Sometimes I feel like I’m the last person to find things out. Apparently, using bubble wrap for insulating greenhouse windows has been going on for YEARS. I still wouldn’t know, except that as dear hubby was cleaning out the garage from all of the work on the pool he was deciding what to do with the huge roll of bubble wrap he had purchased to help insulate the pool. He came in and kindly remarked that he had heard that “a lot of gardeners use it to cover their greenhouse windows in the winter, would you be interested?” I suppose that is one of the attributes that makes him such an inventive engineer. He’ll research what people do with bubble wrap, then formulate his own ideas!
To be honest, if I had run across the idea in the past, I might have thought of it as tacky. Plastic is not highly thought of by those with *ahem* discriminating tastes. But here I was being offered a big roll right in my own kitchen, and it had been down to 8 degrees Fahrenheit outside at night. I’m supposed to be cold treating my greenhouse tomatoes, but not at temperatures quite as low as the greenhouse has been the last couple of nights. Some quick research showed me how we might apply it.
My 6’2″ son was home on college break from classes and doing some work for me. He is also studying engineering and loves to be precise in measurement. I know. It’s not fair. He listened to my plan, then added a couple of good ideas of his own. We were pleased to note that my bubble wrap was that with larger bubbles, which is supposed to provide better insulation than the smaller bubbles. I think it is also easier on the eyes.
- First, he wiped down the inside of the windows just enough to remove any grit that might keep the bubble wrap from making good contact with the glass. I may not have the standard glass house, but I have plenty of windows in my greenhouse!
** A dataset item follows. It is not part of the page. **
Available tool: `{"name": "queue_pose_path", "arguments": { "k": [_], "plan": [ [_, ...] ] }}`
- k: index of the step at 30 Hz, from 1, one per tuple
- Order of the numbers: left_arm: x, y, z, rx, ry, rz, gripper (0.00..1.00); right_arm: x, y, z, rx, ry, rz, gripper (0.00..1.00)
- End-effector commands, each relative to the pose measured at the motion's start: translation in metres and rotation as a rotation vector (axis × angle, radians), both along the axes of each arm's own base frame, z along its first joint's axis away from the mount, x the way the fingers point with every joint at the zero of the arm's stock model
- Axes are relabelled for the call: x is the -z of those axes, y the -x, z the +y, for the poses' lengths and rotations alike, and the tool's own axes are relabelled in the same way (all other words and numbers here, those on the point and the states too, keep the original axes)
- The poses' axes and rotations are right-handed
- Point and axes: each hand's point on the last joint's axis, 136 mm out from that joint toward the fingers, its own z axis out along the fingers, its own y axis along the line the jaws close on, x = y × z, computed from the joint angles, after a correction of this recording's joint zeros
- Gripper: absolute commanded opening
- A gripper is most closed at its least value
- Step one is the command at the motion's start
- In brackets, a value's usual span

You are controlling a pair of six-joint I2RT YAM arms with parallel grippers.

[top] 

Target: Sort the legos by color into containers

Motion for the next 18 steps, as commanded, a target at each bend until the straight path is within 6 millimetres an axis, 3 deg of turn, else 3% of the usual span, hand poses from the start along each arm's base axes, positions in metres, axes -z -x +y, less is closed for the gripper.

- Then, he measured the first window.
- Next, he rolled the bubble wrap out on my new cutting board (for sewing) to measure and cut it. The bubbles are lined up in a way that makes cutting a straight line simple. He wanted to try attaching bubble wrap pieces the entire length of one window, which meant fitting it over the ledge in the middle (where one window section slides over the other). He also cut the bubble wrap large enough that it would flare out some around the edge, providing an extra bit of barrier to air coming through.
- Just before putting up the bubble wrap, he used a spray bottle to mist the glass. Then, he gently pressed the bubble wrap in place, bubble-side to glass. It seemed to work like a sheet of suction cups.
- He tested the non-moving part of the sliding glass door with a scrap of bubble wrap and found that the piece was too thick for the moving section of the door to slide over. We also skipped trying to cover the little triangular windows near the roof line.
When all was covered to our satisfaction, it reminded him of a kaleidoscope, but not as colorful. It made me think of a lightly colored stained glass window or those stacking glass blocks used in bathroom walls. For one moment, all the bubbles looked hexagonal and I was trapped in a giant beehive… but that’s just me. There is still plenty of light getting into the greenhouse from the sun, such as it is this time of year. I’m relying on the grow lights for the plants anyway.
It has been up for one day, as of this writing. The greenhouse thermometer seems to be reading at least 5 degrees warmer than it was in similar outside temperatures. I don’t feel the same cold draft that I was feeling while in the greenhouse or the kitchen next to the open greenhouse. From what I read, it can be saved when taken down in the spring and used several years in a row.
I am considering using what is left of the bubble wrap on some of the bedroom windows in the colder part of the house. Bubble wrap for windows. Who knew? Apparently, everyone except me.